The Failure of Neutrality
From the nation's infancy, American leaders tried to avoid entanglement in European affairs.
In 1803, France and Britain renewed their conflict as Napoleon tried to build an empire across Europe. President Jefferson hoped to remain neutral. Europe was the major supplier of manufactured goods to the U.S., and a key market for crops from American farms. Britain and France blockaded each other's ports to disrupt trade and prevent war materials and supplies from reaching their enemy. American sailors and shipping were caught between the competing powers—neither recognized American neutrality—with the result that the economy of the young nation was severely hampered.
Great Britain also resumed the practice of impressment, or forced enlistment, in the British navy. Britain had the world's most powerful navy, with thousands of ships—and it needed thousands of sailors to man those ships. Service was harsh, violent, long, and often fatal.

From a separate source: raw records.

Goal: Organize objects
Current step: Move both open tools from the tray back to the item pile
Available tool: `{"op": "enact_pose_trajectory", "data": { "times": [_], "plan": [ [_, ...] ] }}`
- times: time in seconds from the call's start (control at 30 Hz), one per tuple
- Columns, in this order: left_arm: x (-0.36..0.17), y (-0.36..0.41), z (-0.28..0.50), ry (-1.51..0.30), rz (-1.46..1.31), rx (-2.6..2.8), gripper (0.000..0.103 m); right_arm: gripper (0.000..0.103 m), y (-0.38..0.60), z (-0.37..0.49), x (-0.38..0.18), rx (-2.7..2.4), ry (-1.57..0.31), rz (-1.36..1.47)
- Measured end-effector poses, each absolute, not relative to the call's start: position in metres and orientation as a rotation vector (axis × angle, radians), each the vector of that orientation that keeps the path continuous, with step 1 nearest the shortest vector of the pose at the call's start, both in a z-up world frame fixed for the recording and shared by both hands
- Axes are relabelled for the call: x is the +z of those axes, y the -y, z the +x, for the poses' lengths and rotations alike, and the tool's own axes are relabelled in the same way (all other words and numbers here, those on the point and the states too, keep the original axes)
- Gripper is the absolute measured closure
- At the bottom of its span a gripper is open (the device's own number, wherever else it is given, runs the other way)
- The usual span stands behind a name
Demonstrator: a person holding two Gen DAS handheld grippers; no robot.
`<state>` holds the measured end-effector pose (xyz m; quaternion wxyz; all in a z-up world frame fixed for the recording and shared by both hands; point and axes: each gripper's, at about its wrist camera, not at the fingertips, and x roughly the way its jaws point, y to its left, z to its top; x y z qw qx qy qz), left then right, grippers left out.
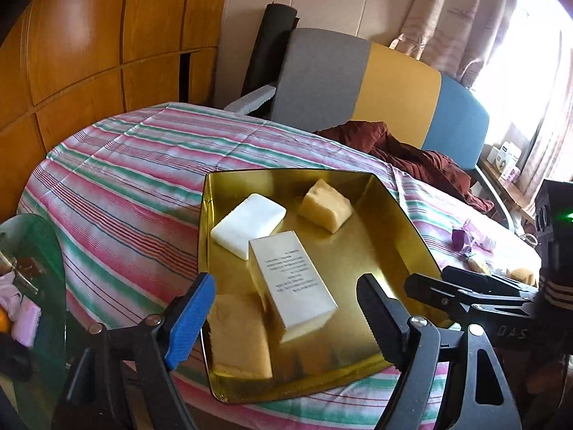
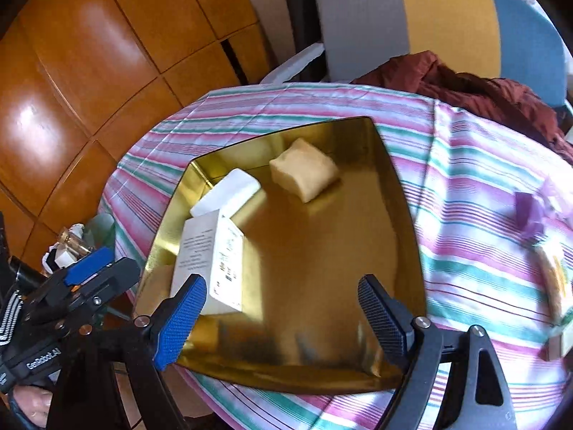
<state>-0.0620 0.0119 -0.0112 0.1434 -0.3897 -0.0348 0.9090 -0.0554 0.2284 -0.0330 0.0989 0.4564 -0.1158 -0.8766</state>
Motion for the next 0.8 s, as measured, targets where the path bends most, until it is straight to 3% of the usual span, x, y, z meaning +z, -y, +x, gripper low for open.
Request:
{"op": "enact_pose_trajectory", "data": {
  "times": [0.5, 0.8],
  "plan": [
    [-0.011, -0.064, -0.020, -0.087, -1.080, 2.537, 0.019, 0.015, -0.248, -0.012, -0.012, -2.782, 0.209, 1.232],
    [-0.023, -0.097, -0.007, -0.165, -1.113, 2.440, 0.019, 0.015, -0.289, -0.002, -0.024, -2.847, 0.255, 1.300]
  ]
}}
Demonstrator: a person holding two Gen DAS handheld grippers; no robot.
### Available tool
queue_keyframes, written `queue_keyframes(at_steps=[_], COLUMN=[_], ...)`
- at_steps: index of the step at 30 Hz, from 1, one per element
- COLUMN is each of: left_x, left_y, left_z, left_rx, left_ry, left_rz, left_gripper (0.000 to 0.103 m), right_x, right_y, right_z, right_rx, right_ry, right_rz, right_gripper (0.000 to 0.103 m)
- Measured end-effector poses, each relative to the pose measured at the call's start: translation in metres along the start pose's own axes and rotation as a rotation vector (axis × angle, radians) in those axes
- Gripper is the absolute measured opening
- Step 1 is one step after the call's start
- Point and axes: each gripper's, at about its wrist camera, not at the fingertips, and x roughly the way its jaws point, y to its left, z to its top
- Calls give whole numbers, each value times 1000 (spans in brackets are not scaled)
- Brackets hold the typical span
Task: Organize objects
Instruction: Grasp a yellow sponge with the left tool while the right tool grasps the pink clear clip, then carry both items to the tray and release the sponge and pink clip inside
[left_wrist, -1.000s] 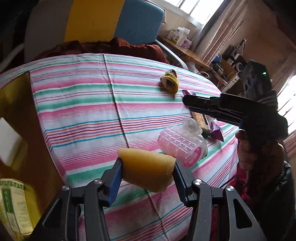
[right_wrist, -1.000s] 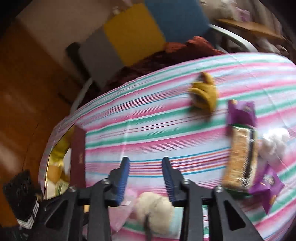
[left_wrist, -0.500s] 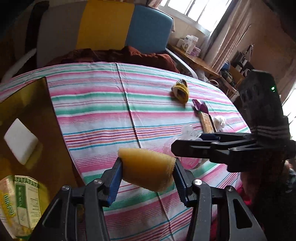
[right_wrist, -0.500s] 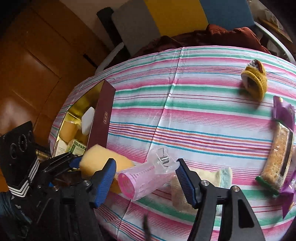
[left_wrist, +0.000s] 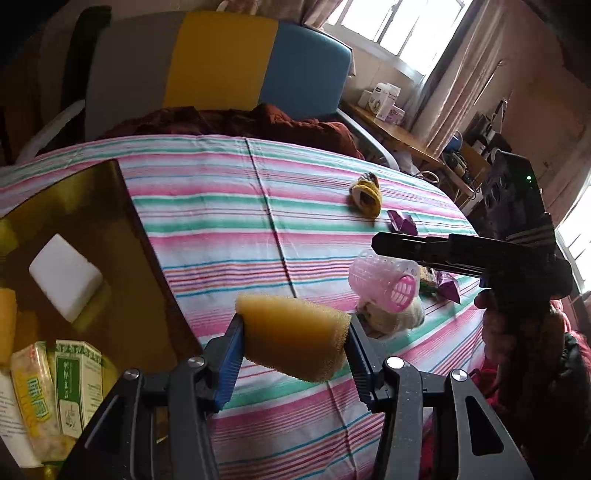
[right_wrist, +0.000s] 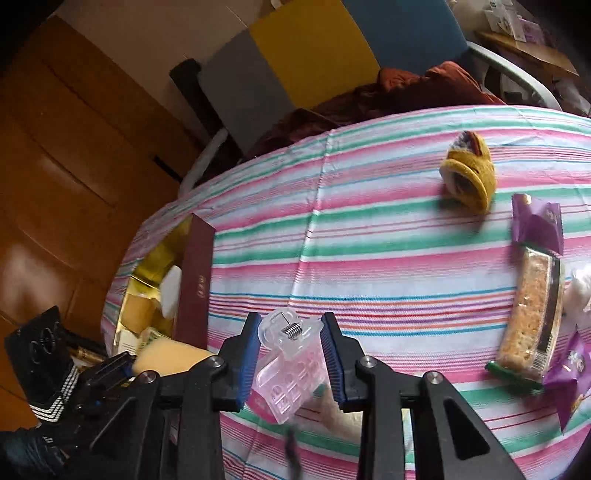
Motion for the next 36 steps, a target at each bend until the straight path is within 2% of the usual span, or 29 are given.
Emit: queue_keyframes(at_steps=[5,11,15,21,26,30,33,36], left_x=[-9,-33,-48,-82,-126,-149,-157,-160], left_y=[3,11,25,62,116,160,188,207], left_z=[-1,1,0,-1,-2,-10,-21,-32], left_rx=[-7,-14,-33,-106,-207,-292,-359,-399], left_ry=[-16,-60,-85,-142,-234,-276,-286,-286], left_rz=[-5,-2,16,58,139,206,237,247], left_gripper=[52,53,53,53,54,54,54,54], right_x=[-1,-13,-10,-1,14,33,58,83], right_y=[2,9,26,73,129,173,203,223], right_z=[-1,2,0,-1,3,-1,-6,-18], right_rx=[-31,-31,-63,-145,-237,-328,-412,-530], right_ry=[-1,-66,-59,-48,-38,-1,43,90], right_rz=[-54,-1,-4,27,98,142,93,-17], right_gripper=[32,32,32,32,32,32,32,32])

The British targeted American (and other nations') merchant vessels in search of deserters or others believed to be British subjects. In the decade before the war, American officials estimated that the British navy impressed more than 6,000 Americans. The British claimed the number was around 3,000—and that they were not Americans but British deserters.
The dispute between the U.S. and Britain intensified in 1807. In June, off the Virginia coast, officers of the British frigate HMS Leopard demanded to board the USS Chesapeake, not a merchant vessel but a warship of the U.S. navy, to search for deserters. Its captain refused, and the Leopard fired upon the Chesapeake. Four American sailors were killed and seventeen wounded; four men were seized as British deserters. Americans were outraged.
In December, President Jefferson managed to push Congress to pass the Embargo Act, which banned all international trade on American vessels. Jefferson hoped that the European deprived of American goods, would come to their senses and respect the trade rights of neutral nations. It was Americans, not Europeans, who suffered most. Port cities were destitute; merchants went bankrupt; ships sat at anchor; unemployed sailors and dockworkers roamed the streets. Though some Americans evaded the law by smuggling goods, the loss of business was soon felt throughout the country—particularly in New England, where the economy was based on the Atlantic trade. The Embargo Act was unsuccessful in changing British and French policies. Congress repealed the unpopular law in early 1809, as James Madison was about to be inaugurated president. Relations with Britain and France were still sour. Congress replaced the embargo with the Non-Intercourse Act, which allowed Americans to trade with all nations except Britain and France. The Non-Intercourse Act did improve the American economy somewhat, but had no effect on British or French policies.
In May 1810, Congress passed Macon's Bill Number 2, which allowed the president to resume trade with whichever of the two countries first stopped harassing American shipping. Napoleon immediately pronounced that he would ease French targeting of American ships. Madison, declared that Americans were prohibited from trading with Britain. France, meanwhile, continued to seize American vessels. The official U.S. approach of using trade and economic policies to affect foreign relations was simply not working.
Americans Disagree over Joining the War
By 1812, impressment, interference with trade, and Native American raids on white settlements in the West—thought to be caused by the British—were major American issues. It seemed clear that the U.S. would have to back down from its demands on Britain, or fight.
Americans were split largely along party lines and regions. The South and West were in favor of expanded settlement, which was impeded by Native American resistance. These regions strongly supported war with Britain. The Northeast, coastal regions, and along the Canadian border were mostly Federalist. These areas maintained deep cultural connections to Britain, and their economies relied on international trade. New Englanders believed that any trade disruptions due to war would be much worse and longer-lasting than any economic problems brought by British policies—so most residents there opposed war. The mid-Atlantic region was mixed.
In June, President Madison asked Congress for a declaration of war against Britain. The House of Representatives approved war by a vote of 79–49; the Senate, 19–13. The divided vote was largely along regional and economic lines. That same month, Britain repealed the regulations that authorized impressment—one of the main causes of the war—but by the time news of the repeal arrived in Washington, the declaration of war had been passed.